C’était le 1er mars 2015 – une date que je n’oublierai jamais – lorsque Ghannam et moi avons pris ensemble l’avion pour Paris. Pour moi, cette nouvelle aventure avec l’amour de ma vie m’a paru comme un extraordinaire cadeau que m’offrait Beyrouth, la ville que j’aime et hais à la fois, dans laquelle mes parents ont grandi et qu’ils ont quittée durant la guerre civile. Quelques mois plus tard, Akraa s’est rendu en Allemagne. Nous sommes restés en contact. Il a dit qu’il était encore tôt de parler de sentiments d’exil. Il a retrouvé d’autres amis syriens qui se sont également rendus en Allemagne. Il rit en disant que « le narguilé à Berlin est moins cher qu’à Beyrouth ».
Mais avançons rapidement vers la fin de l’été 2015, le pic de la crise des migrants. Chaque jour, des milliers de déplacés gagnent les côtes de la Grèce et de l’Italie dans des barques surchargées. La majorité d’entre eux étaient des Syriens, suivis par des Irakiens, des Afghans et des ressortissants d’autres pays embourbés dans la pauvreté et l’insécurité.
L’AFP m’a envoyée dans deux missions que je n’oublierai jamais. D’abord, j’ai passé deux semaines dans l’île grecque de Kos et puis j’ai emprunté la soi-disant route des migrants via les Balkans, sur les pas d’un couple irakien et de leur nourrisson de trois mois, Adam, alors qu’ils se rendaient en Europe de l’Ouest.
Parmi les personnes que j’ai rencontrées au cours de ces deux missions, nombreuses étaient celles qui avaient des histoires similaires à celles de Ghannam et Akraa – bien que ces derniers ont eu la chance de se rendre en Europe en avion.
Beaucoup de réfugiés ont enduré et témoigné d’une violence horrible et d’une persécution, non seulement en Syrie, mais également en Irak et en Afghanistan. Les Syriens, eux, ont fui tous les aspects de la guerre : rebelles, jihadistes, l’armée du régime, les forces kurdes. Ma mère m’avait appris que la guerre est folle.
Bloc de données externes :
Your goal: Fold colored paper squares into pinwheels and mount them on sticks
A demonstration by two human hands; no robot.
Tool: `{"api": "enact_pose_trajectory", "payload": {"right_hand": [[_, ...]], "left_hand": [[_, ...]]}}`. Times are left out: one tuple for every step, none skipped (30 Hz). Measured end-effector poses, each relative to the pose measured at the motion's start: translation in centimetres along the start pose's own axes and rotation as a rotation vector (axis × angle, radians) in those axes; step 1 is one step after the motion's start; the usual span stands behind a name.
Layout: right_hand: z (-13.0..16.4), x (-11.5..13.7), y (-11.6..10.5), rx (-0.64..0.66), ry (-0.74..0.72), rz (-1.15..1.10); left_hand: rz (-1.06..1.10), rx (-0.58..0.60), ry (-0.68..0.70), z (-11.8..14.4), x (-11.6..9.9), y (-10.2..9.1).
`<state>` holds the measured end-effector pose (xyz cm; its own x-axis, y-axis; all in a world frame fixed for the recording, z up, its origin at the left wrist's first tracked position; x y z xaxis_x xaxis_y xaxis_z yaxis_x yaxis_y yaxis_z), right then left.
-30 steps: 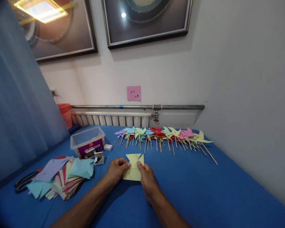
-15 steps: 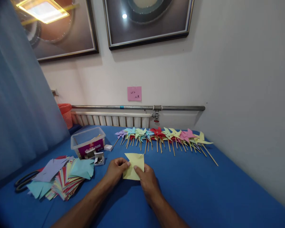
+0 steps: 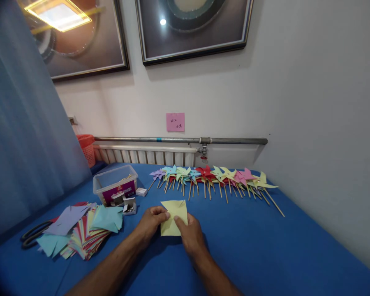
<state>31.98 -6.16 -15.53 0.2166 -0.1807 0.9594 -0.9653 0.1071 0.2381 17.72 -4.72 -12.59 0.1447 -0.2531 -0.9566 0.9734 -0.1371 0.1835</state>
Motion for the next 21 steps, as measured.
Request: {"api": "enact_pose_trajectory", "payload": {"right_hand": [[0.1, 0.0, 0.1, 0.003, -0.006, 0.003], [0.1, 0.0, 0.1, 0.008, -0.009, 0.01], [0.1, 0.0, 0.1, 0.005, -0.011, 0.02], [0.1, -0.1, 0.1, -0.002, -0.01, 0.031], [0.1, -0.2, 0.0, -0.013, -0.006, 0.043], [0.1, -0.3, -0.1, -0.023, -0.002, 0.051], [0.0, -0.4, -0.1, -0.028, 0.002, 0.05], [0.0, -0.4, 0.0, -0.024, 0.006, 0.038], [0.0, -0.4, 0.1, -0.016, 0.008, 0.019], [0.1, -0.4, 0.2, -0.009, 0.009, 0.0], [0.1, -0.4, 0.3, -0.003, 0.009, -0.013], [0.2, -0.3, 0.4, -0.001, 0.008, -0.019], [0.2, -0.2, 0.4, 0.002, 0.01, -0.02], [0.3, -0.2, 0.4, 0.004, 0.013, -0.018], [0.3, -0.1, 0.5, 0.008, 0.019, -0.019], [0.4, 0.0, 0.6, 0.016, 0.028, -0.024], [0.5, 0.1, 0.7, 0.025, 0.036, -0.035], [0.6, 0.3, 0.9, 0.031, 0.042, -0.056], [0.7, 0.6, 1.1, 0.035, 0.047, -0.086], [0.8, 0.9, 1.3, 0.039, 0.052, -0.124], [0.9, 1.2, 1.5, 0.04, 0.062, -0.169]], "left_hand": [[-0.005, -0.003, 0.002, 0.0, 0.0, 0.0], [-0.013, -0.005, 0.003, 0.0, 0.0, 0.0], [-0.02, -0.007, 0.004, 0.1, 0.0, 0.0], [-0.026, -0.009, 0.003, 0.1, 0.1, 0.0], [-0.029, -0.011, 0.003, 0.1, 0.2, 0.0], [-0.03, -0.016, 0.003, 0.1, 0.2, 0.0], [-0.029, -0.022, 0.002, 0.1, 0.3, 0.0], [-0.028, -0.03, 0.0, 0.0, 0.4, 0.0], [-0.026, -0.041, -0.001, 0.0, 0.4, -0.1], [-0.026, -0.052, -0.004, 0.0, 0.5, -0.2], [-0.027, -0.062, -0.005, 0.0, 0.5, -0.2], [-0.029, -0.067, -0.006, 0.0, 0.4, -0.2], [-0.032, -0.069, -0.006, 0.0, 0.4, -0.2], [-0.037, -0.069, -0.007, 0.1, 0.3, -0.2], [-0.045, -0.068, -0.008, 0.1, 0.2, -0.1], [-0.053, -0.07, -0.006, 0.1, 0.2, -0.1], [-0.064, -0.073, -0.004, 0.1, 0.1, -0.1], [-0.08, -0.079, 0.003, 0.2, 0.1, -0.1], [-0.1, -0.086, 0.013, 0.1, 0.0, -0.1], [-0.123, -0.092, 0.023, 0.1, 0.0, -0.1], [-0.145, -0.096, 0.034, 0.1, 0.0, -0.1]]}}
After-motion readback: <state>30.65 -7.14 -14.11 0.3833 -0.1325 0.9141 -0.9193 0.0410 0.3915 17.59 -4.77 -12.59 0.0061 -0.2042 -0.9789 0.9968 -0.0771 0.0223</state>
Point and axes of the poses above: each hand's wrist, its own z-axis away from the middle knuckle, its own y-axis out of the palm, x = y × z, the point moved 9 cm from there along -z, towards the middle knuckle, and after that the axes turned 8 degrees about -y, right-handed, at the moved point
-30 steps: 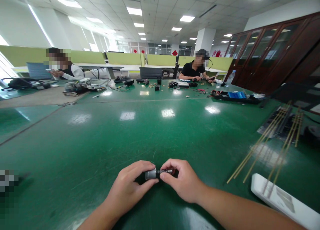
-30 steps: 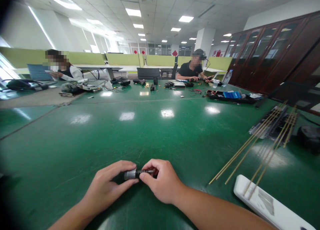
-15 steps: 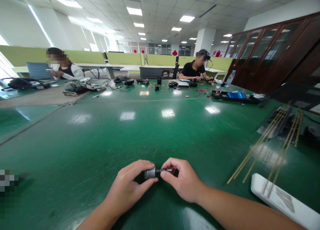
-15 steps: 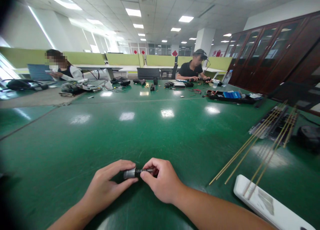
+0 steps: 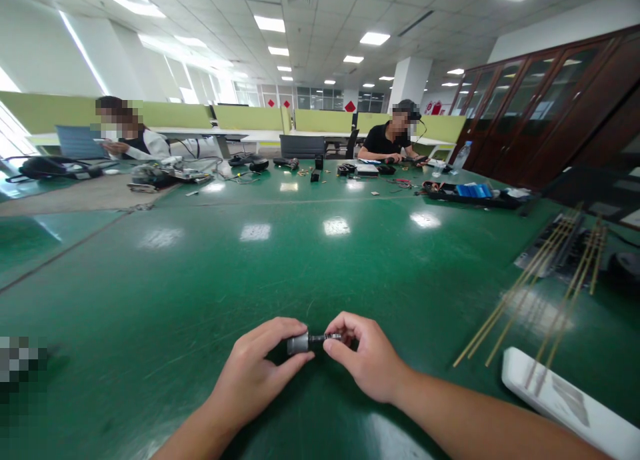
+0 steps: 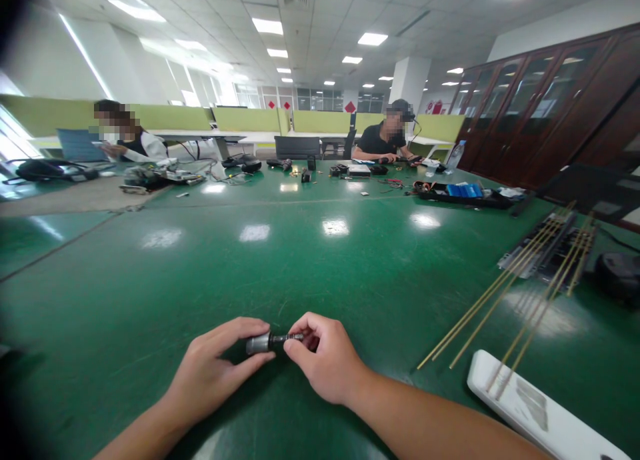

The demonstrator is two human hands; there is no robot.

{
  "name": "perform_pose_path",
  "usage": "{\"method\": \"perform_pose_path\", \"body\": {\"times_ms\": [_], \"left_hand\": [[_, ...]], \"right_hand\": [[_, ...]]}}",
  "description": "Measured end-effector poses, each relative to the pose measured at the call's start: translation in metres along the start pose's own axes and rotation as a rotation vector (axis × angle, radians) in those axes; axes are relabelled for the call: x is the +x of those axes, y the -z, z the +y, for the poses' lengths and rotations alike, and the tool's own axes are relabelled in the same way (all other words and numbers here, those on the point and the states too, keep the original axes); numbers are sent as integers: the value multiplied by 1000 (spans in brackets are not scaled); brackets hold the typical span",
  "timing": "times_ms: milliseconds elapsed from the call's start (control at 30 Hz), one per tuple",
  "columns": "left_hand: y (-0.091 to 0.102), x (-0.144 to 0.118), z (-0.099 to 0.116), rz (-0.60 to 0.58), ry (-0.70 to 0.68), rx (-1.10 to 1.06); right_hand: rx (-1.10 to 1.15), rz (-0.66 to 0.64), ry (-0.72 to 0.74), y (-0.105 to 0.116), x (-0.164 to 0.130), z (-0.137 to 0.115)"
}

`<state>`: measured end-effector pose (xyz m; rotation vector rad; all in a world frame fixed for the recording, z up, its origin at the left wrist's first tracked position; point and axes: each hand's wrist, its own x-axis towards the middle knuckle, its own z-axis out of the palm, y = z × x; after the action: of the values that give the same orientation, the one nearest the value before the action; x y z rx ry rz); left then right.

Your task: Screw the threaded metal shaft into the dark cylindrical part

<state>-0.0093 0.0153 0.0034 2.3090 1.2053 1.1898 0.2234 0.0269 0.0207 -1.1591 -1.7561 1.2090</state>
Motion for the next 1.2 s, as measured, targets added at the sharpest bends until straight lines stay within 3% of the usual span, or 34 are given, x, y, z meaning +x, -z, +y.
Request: {"method": "perform_pose_path", "body": {"times_ms": [1200], "left_hand": [[6, 0, -4, 16, 59, 28]], "right_hand": [[144, 22, -38, -1, 5, 5]]}}
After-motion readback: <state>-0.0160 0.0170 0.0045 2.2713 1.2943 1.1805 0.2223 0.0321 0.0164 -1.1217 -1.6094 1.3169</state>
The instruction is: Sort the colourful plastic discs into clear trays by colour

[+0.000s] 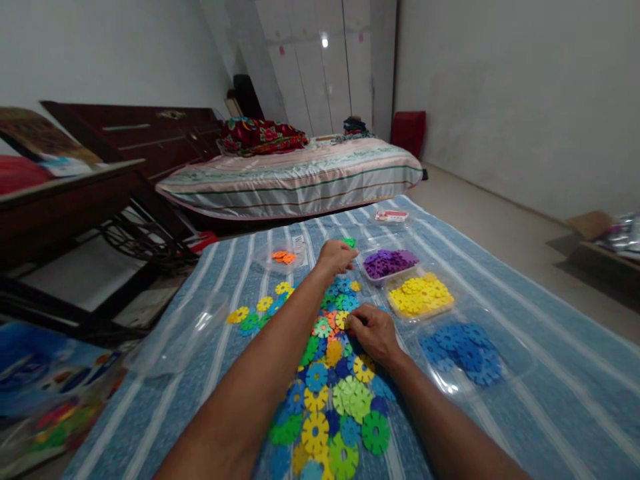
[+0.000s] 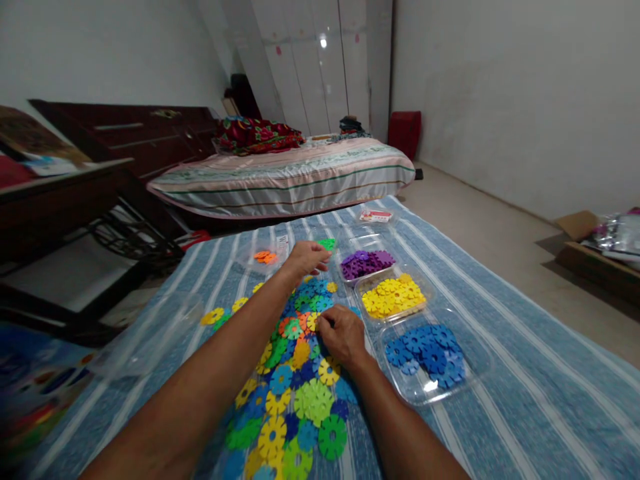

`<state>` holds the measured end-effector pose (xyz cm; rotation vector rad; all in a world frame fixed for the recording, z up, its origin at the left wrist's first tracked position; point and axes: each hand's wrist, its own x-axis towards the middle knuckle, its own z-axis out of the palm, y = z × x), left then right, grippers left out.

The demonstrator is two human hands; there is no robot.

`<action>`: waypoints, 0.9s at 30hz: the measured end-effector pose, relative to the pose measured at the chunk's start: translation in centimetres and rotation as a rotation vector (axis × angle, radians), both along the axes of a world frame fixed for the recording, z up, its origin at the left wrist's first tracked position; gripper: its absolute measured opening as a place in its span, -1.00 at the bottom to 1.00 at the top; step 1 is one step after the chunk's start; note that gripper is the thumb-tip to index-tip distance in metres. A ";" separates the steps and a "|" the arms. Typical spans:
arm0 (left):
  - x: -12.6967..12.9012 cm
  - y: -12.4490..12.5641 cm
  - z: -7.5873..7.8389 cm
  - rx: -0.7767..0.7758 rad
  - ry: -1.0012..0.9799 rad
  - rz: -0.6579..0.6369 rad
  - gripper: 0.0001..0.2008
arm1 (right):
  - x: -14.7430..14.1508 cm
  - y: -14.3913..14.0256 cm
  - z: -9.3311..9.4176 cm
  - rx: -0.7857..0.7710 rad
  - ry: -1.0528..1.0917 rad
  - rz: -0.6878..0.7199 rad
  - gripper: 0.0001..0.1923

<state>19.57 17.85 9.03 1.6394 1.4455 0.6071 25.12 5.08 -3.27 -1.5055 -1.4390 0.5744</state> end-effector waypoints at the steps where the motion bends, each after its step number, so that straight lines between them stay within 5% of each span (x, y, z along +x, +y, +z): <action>1: -1.1 -0.1 -0.2 0.003 0.019 0.001 -0.85 | 0.0 0.0 0.0 -0.002 -0.001 -0.004 -0.78; 5: -5.9 -0.9 -1.8 0.048 0.063 -0.044 -0.88 | 0.1 -0.1 -0.1 -0.002 -0.001 -0.008 -0.79; 8: -8.8 -2.1 -3.5 0.224 0.243 -0.089 -0.85 | 0.2 -0.3 -0.1 0.000 -0.003 -0.001 -0.77; 15: -13.1 -7.3 -6.7 0.536 0.592 -0.340 -0.82 | 0.3 -0.5 0.0 -0.011 -0.016 0.012 -0.74; 27: -19.2 -12.0 -9.7 0.788 0.481 -0.326 -0.83 | 0.4 -0.9 -0.3 -0.013 0.040 0.008 -0.71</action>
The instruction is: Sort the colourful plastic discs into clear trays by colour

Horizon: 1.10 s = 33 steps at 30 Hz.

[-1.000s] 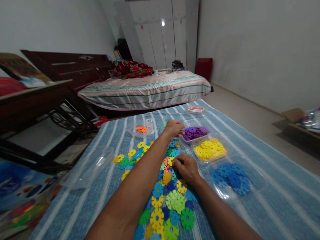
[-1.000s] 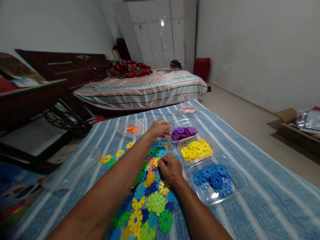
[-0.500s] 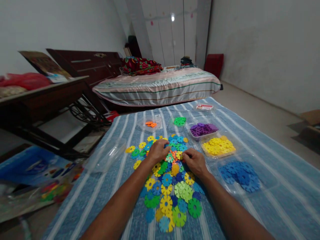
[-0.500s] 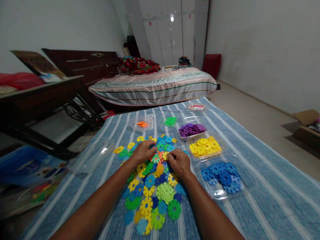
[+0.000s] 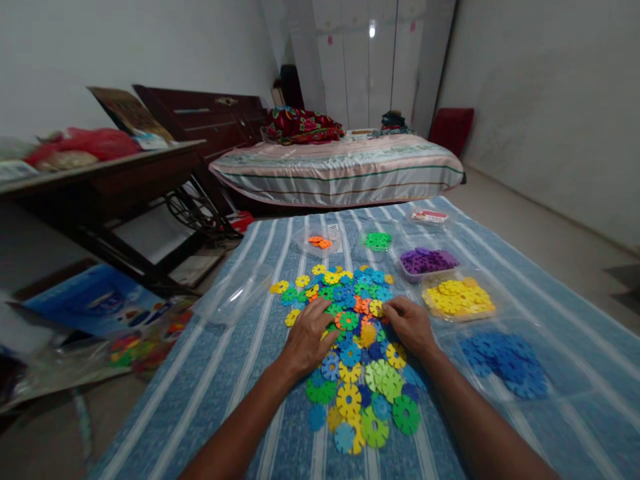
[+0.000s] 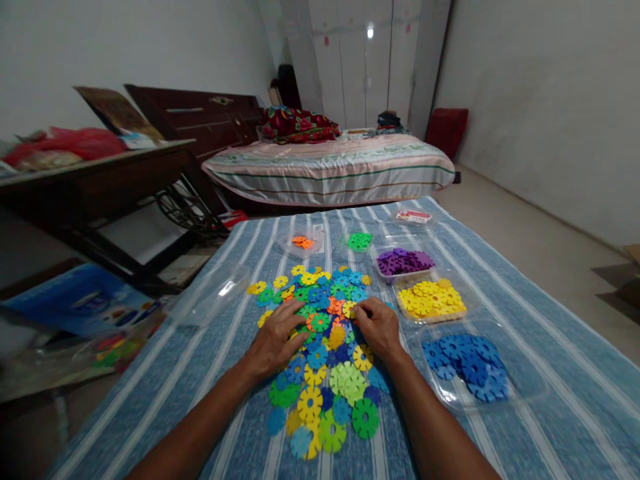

Ses mots n’ont jamais sonné plus vrais, alors que je voyais des familles entières dormir sur la plage dans des tentes fragiles, attendant la permission pour pouvoir poursuivre leur chemin.
En Europe, beaucoup de personnes ont accueilli les migrants, ayant compris instinctivement que s’ils avaient risqué leur vie et franchi frontière après frontière pour arriver ici, c’est qu’ils ont de bonnes raison de fuir. De nombreuses autres personnes les ont en revanche accueillis froidement, mettant à l’épreuve l’âme du continent.
Malgré les énormes difficultés d’adaptation – encore une fois – à un nouveau pays, Ghannam et Akraa restaient optimistes. Tous deux avaient un bon travail. Ils accomplissaient aussi un énorme progrès dans l’apprentissage de la langue.
Quant à moi, je suis très heureuse dans ma nouvelle vie avec mon futur mari à Paris, mais je pense souvent à Beyrouth. Heureusement pour moi, je peux la visiter quand je veux. Beaucoup de Syriens qui ont profondément aimé la ville ne sont plus autorisés à s’y rendre. « Nous avons perdu Beyrouth », dit Akraa, d’une voix tremblante marquée par une nostalgie aigre-douce. « Beyrouth nous a perdus », affirme Ghannam sur un ton de défi.